Google's Web-based guide to the app solution goes on to explain that the Datastore is not relational in the traditional SQL sense, like with DB2, SQL Server or MySQL. "What they've written is almost IMAGE," Yeo said. "You've got detail datasets you can access on a key with a bunch of operators. You can can only access one dataset at a time from the keys. And they've done it for mass volume efficiency."
Most 3000 developers take mass volume efficiency of IMAGE as an article of faith. The efficiency of IMAGE lets nearly-antique processors like PA-RISC 2.0 run even with the latest Itanium chips, given the right database design.

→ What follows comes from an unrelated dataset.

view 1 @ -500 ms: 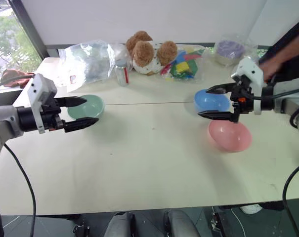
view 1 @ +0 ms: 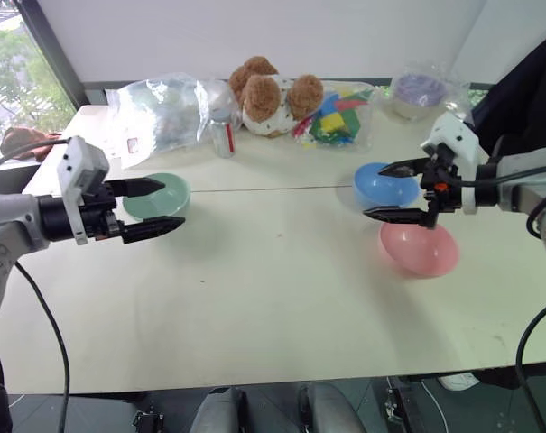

The App Engine datastore is not like a traditional relational database. Data objects, or "entities," have a kind and a set of properties. Queries can retrieve entities of a given kind filtered and sorted by the values of the properties. Property values can be of any of the supported property value types.
"Looks like it's time to dust of those IMAGE skills and get an instant head start on those other developers, who are going to have to learn about network databases from scratch," Yeo told us. "Now if HP had some foresight they could have been sitting on a database structure that could become the backbone data storage model for the Internet."